From: Jordi Mas (jmas@softcatala.org)
Date: Sat Sep 21 2002 - 13:16:42 EDT

  • Next message: Alan Horkan: "Re: Implementing support for barbarisms correction"

    Hello Dom,

    > One of my questions is "should these words be marked as misspelled at
    > all?" Words that are "incorrect" but are widely in use sound like good
    > candidates for addition into a language, regardless of what the French
    > and Spanish purists/governments think. Languages are fluid, evolving
    > things and borrow heavily from their times, surroundings, other
    > languages and cultures, technology/science, and the people who speak the
    > language. But let's say that these words should really be marked as
    > incorrect, for the sake of argument.

    Well, I get your point. There are neologisms that are old words used with a
    new meaning or just taken from another languages. They are OK to me. In
    computers they are very common, and since the English culture is who is
    producing the technology we should use its neologisms in most of the cases.

    In the other side, barbarisms are different.

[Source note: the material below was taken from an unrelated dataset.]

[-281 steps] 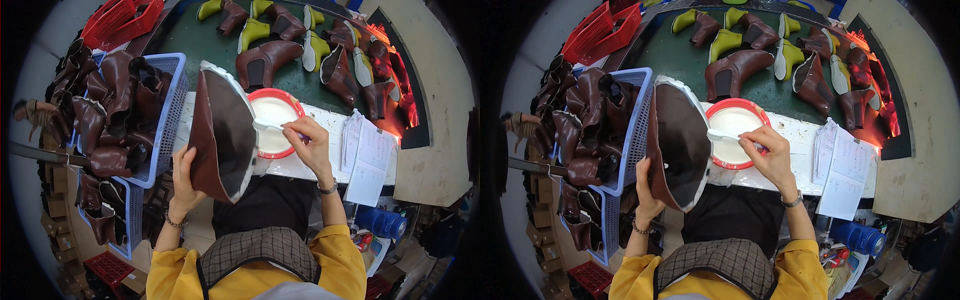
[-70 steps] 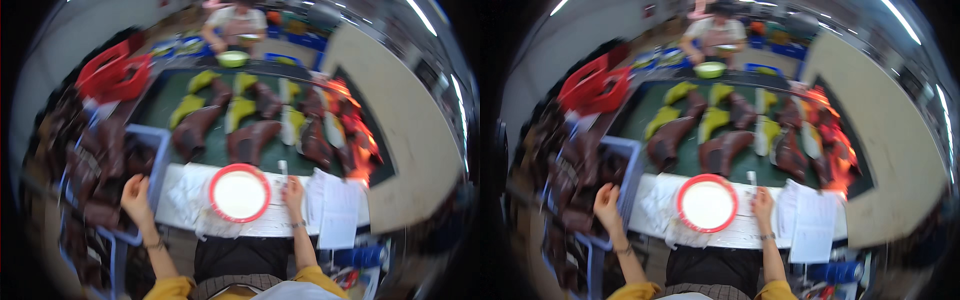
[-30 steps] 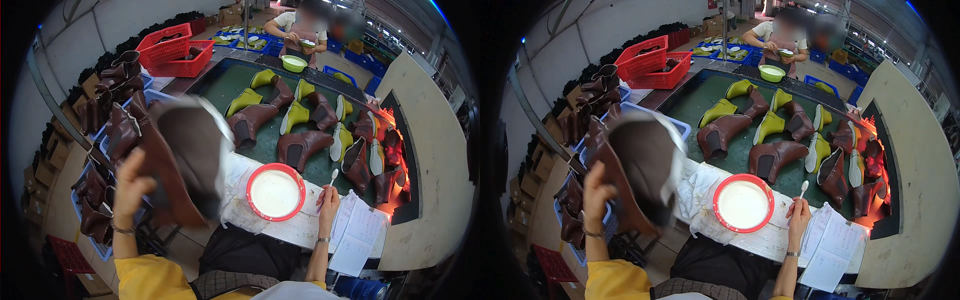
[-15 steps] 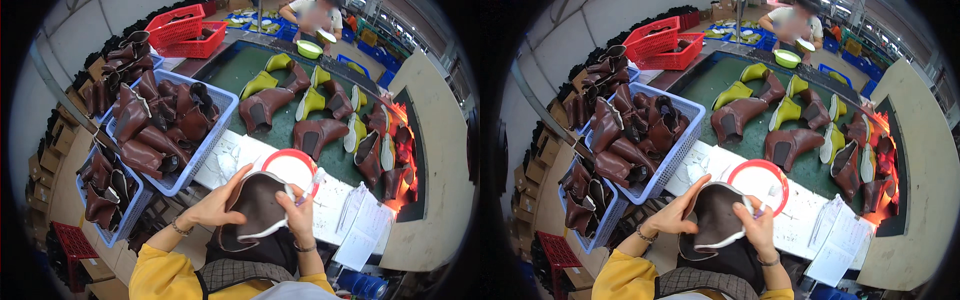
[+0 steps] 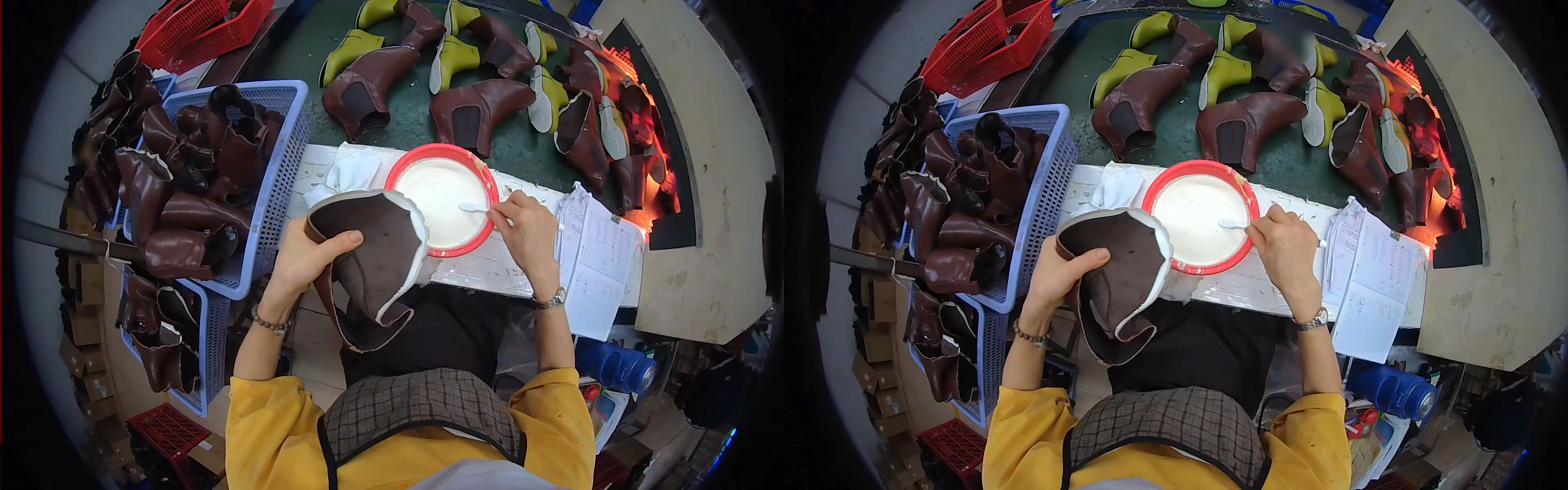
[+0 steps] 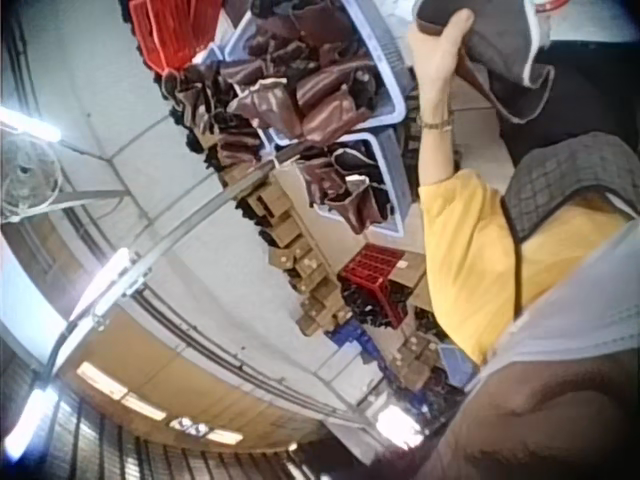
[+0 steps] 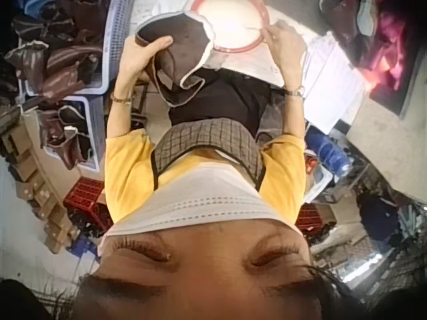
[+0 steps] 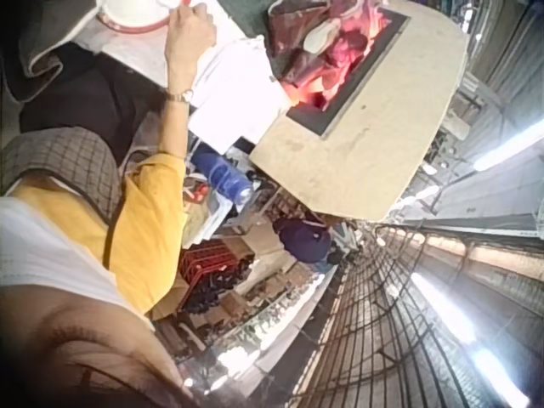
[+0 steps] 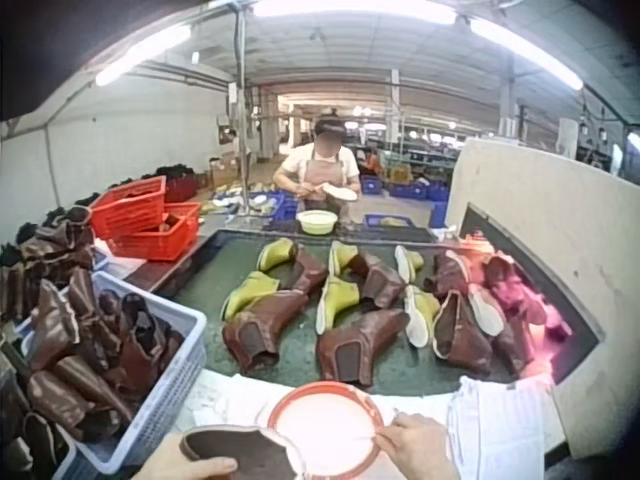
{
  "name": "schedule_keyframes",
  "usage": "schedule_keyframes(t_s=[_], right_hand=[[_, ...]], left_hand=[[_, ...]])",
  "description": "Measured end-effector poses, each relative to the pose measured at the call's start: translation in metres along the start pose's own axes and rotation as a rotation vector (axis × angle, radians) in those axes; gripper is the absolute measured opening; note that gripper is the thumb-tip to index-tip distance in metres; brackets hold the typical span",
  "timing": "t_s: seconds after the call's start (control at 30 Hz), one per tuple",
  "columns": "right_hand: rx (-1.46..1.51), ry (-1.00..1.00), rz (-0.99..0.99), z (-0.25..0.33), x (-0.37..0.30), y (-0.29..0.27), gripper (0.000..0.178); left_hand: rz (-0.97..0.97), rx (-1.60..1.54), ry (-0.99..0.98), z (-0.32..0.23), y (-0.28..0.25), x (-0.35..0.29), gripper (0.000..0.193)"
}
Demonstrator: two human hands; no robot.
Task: Apply white adhesive to the inner rim and seams of leather boot uppers using a small brush.
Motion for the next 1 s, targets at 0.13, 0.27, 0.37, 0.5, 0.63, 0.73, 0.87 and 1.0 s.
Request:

They are just wrong words. If you
    already have a word in your language to express a concept and you use an
    incorrect one that is a barbarism.

    > If they really aren't allowable words, does this fall under a spell
    > checking problem? I'd argue no. Spell checking solves the problem of
    > mapping:
    >
    > possibly misspelled word->correctly spelled word(s)
    >
    > and not
    >
    > possibly suboptimal/illegal word->better/legal word(s)

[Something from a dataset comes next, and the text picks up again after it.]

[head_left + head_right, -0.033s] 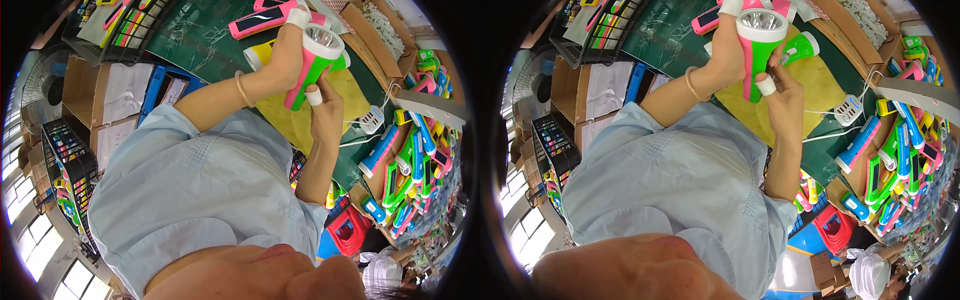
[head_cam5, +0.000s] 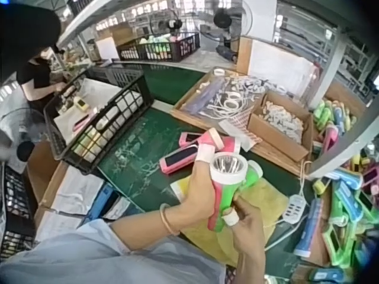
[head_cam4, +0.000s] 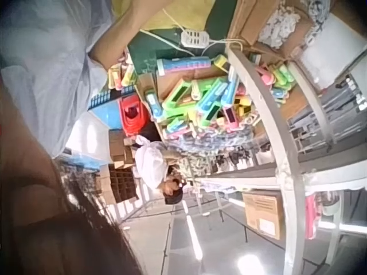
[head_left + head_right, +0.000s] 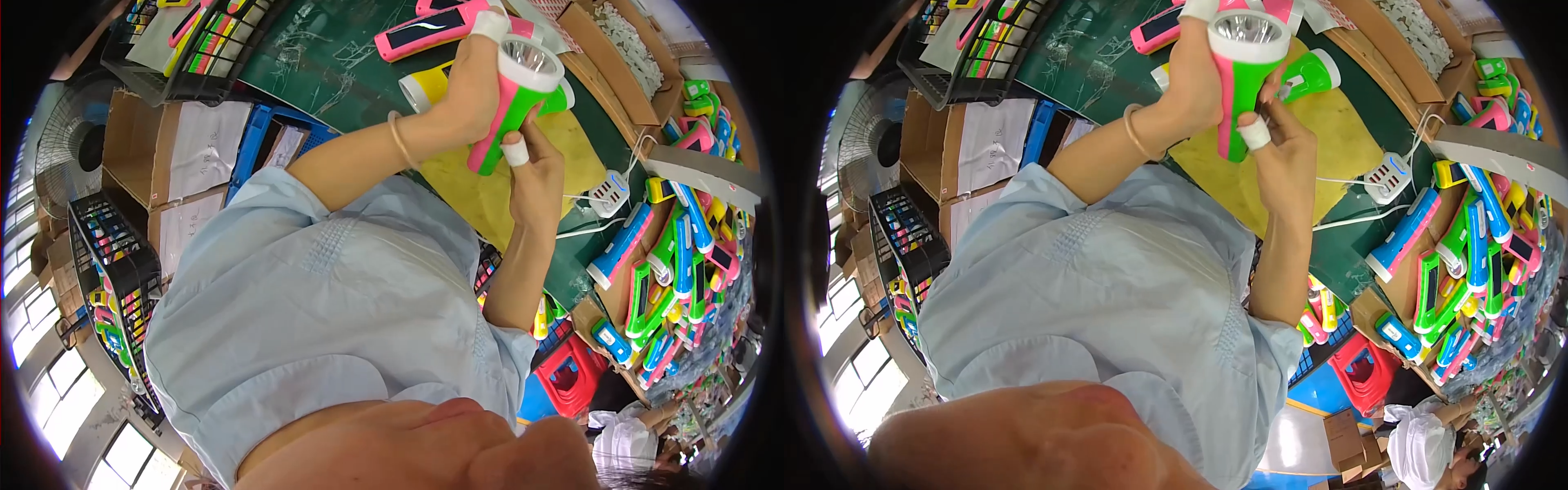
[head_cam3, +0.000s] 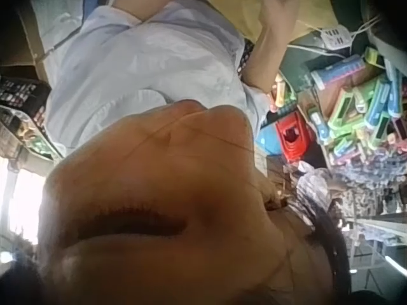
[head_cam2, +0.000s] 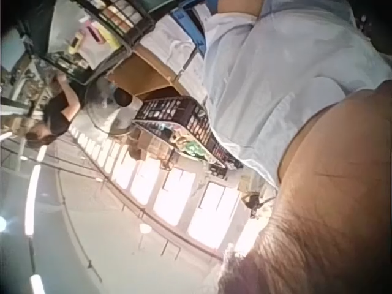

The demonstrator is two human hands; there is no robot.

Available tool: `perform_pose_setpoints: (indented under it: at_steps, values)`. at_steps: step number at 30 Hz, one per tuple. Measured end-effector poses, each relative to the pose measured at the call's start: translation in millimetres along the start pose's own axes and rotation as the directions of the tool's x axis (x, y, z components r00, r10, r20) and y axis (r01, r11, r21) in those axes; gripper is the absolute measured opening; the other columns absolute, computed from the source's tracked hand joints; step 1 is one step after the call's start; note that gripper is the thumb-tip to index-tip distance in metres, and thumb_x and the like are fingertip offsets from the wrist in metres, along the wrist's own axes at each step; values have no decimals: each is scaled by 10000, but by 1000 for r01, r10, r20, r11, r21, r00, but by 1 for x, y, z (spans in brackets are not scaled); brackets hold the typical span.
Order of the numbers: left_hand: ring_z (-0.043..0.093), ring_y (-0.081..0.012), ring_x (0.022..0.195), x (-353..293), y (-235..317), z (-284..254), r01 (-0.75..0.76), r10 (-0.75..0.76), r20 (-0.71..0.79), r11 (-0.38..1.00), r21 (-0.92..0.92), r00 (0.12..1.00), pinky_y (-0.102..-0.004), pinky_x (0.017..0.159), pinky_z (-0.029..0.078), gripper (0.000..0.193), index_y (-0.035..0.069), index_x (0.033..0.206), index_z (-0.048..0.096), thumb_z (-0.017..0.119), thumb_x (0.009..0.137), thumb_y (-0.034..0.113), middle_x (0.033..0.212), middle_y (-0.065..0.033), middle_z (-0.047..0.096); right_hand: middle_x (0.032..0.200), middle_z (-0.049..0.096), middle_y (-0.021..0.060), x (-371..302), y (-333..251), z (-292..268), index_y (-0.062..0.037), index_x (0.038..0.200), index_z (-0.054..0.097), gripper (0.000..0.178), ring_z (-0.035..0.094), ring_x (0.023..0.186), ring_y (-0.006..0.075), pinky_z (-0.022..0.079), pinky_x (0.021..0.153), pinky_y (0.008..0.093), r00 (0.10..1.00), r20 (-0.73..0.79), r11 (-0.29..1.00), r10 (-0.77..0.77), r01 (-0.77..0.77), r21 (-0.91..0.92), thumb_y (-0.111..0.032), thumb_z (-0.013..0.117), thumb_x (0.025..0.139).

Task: Testing the light functionality and wiping clean various colorful plastic flashlights on an assembly line.

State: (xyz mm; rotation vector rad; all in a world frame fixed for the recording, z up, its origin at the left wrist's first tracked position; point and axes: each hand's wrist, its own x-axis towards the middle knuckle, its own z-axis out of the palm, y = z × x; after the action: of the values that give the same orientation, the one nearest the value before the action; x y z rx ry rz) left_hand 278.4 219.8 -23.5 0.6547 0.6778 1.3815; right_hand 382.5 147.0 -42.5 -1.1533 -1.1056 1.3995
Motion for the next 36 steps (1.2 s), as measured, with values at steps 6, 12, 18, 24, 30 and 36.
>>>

    Well, the most popular commercial Catalan spell checker (WordCorrect) has a
    barbarism correction feature, that's why I tough that it would be cool to have
    it in Abi also.

    I personally believe that originally spell checkers were designed to fix
    misspelled words as you say, but with the time, they have become a tool that
    helps people to make less mistakes when they write, that the reason why Word
    for example, include some kind of basic grammatical correction.

    > In my opinion, this looks like a different, but related problem, one
    > related to a language's constructs (i.e. something more closely related
    > to grammar) than to the spelling of its words. If you argue that a
    > misspelled word is "suboptimal" or "illegal" you would be correct in a
    > sense. But here the user's intent was to write a legal/optimal word. In
    > your case, it is the user's intent to write a correctly spelled
    > "suboptimal" word. Should some sort of warning pop up? Maybe, but that
    > could get annoying really fast if I honestly mean to use these words.

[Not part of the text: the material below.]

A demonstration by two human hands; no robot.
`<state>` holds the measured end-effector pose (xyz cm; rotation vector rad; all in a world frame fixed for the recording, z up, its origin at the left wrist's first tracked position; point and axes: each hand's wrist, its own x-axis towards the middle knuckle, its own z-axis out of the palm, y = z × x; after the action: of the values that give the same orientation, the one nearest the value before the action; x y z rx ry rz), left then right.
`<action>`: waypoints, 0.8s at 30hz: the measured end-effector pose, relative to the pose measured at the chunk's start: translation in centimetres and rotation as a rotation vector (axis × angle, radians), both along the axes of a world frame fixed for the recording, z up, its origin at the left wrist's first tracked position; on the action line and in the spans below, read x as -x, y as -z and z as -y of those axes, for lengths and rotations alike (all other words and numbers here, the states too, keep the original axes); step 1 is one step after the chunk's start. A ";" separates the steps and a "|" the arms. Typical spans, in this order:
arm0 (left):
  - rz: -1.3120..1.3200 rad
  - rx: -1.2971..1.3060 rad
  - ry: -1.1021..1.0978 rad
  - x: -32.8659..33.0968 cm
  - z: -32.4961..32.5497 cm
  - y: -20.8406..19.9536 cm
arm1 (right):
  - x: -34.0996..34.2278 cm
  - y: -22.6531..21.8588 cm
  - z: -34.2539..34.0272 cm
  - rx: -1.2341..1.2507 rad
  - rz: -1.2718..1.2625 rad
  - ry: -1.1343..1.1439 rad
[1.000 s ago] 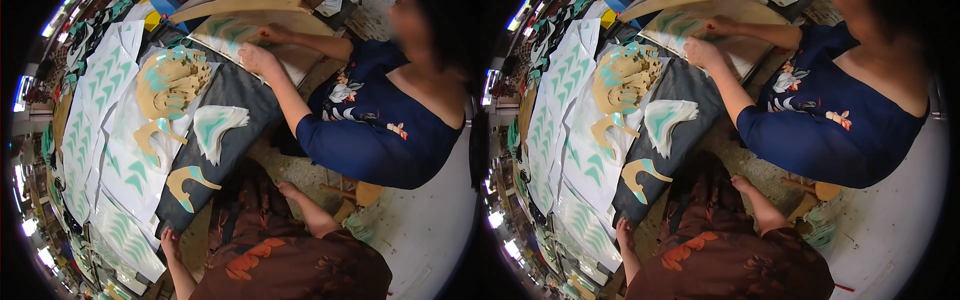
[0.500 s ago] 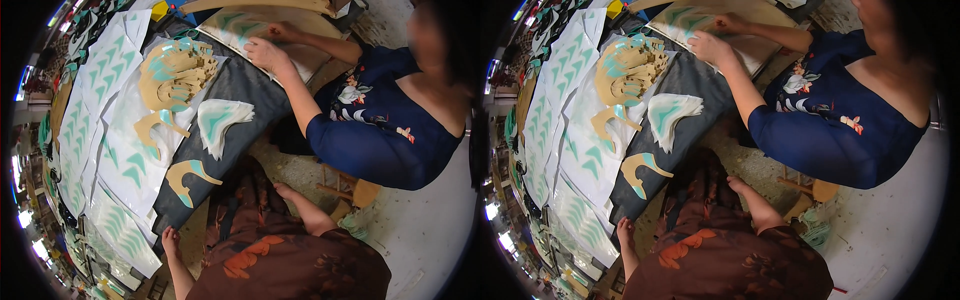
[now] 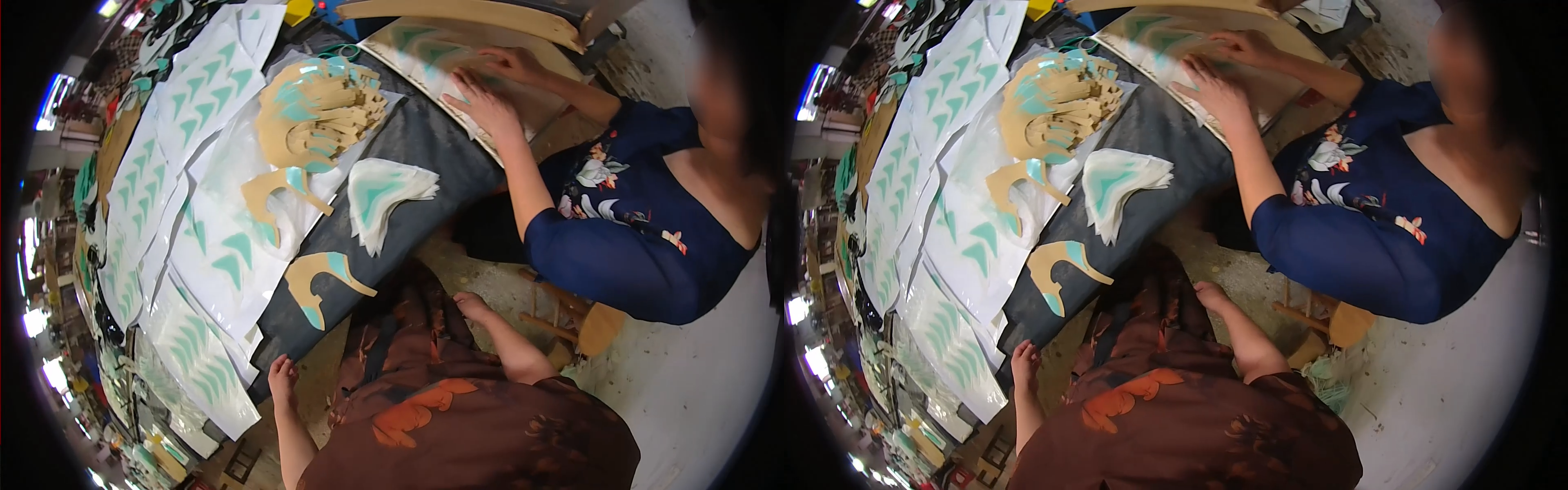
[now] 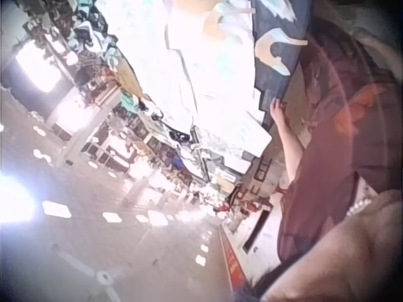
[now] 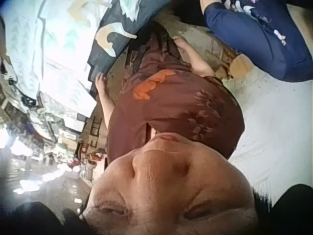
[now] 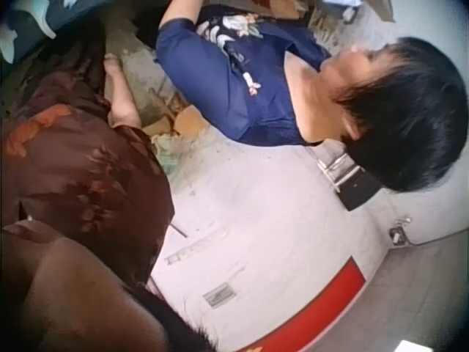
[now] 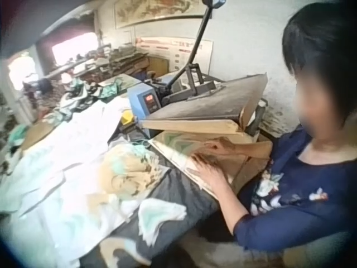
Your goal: Organizing and inspecting cut shoe components on a work surface in a factory.
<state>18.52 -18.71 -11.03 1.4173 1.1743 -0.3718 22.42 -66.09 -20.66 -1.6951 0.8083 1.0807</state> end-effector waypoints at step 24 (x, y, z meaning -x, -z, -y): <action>-0.015 0.024 0.001 0.5 1.1 0.9 | 1.4 5.3 1.2 -0.064 0.151 0.052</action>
<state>18.02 -19.80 -11.96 1.3968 1.1772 -0.3964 20.98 -67.33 -25.96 -1.6707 0.7104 0.9216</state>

    Barbarisms are words that you use by mistake, usually people do not want to
    write incorrectly their language.

    > Because I don't see this as a spelling issue and don't believe that it
    > will only take 100 lines to get it right. Consider simply these following
    > cases. Please tell me how to fix them without creating a *huge*
    > barbarism file and how to properly identify and handle them in under 100
    > lines of code:
    >
    > *) Mixed capitalization (ComPutEr)
    > *) Different verb tenses (compute, computed, has computed)
    > *) Pluralization (computes, computers)
    > *) Split infinitives
    > *) The "barbaric" word is misspelled. You'd need to do at least 2
    > mappings here to get the intended effect: misspelled barbaric->correct
    > barbaric->preferable word
    > Note that this is just what I could think of in 30 seconds, and isn't an
    > exhaustive study of the problem at hand.
    > I see this as a separate service that we could provide in addition to
    > spell checking, but it is certainly not spell checking.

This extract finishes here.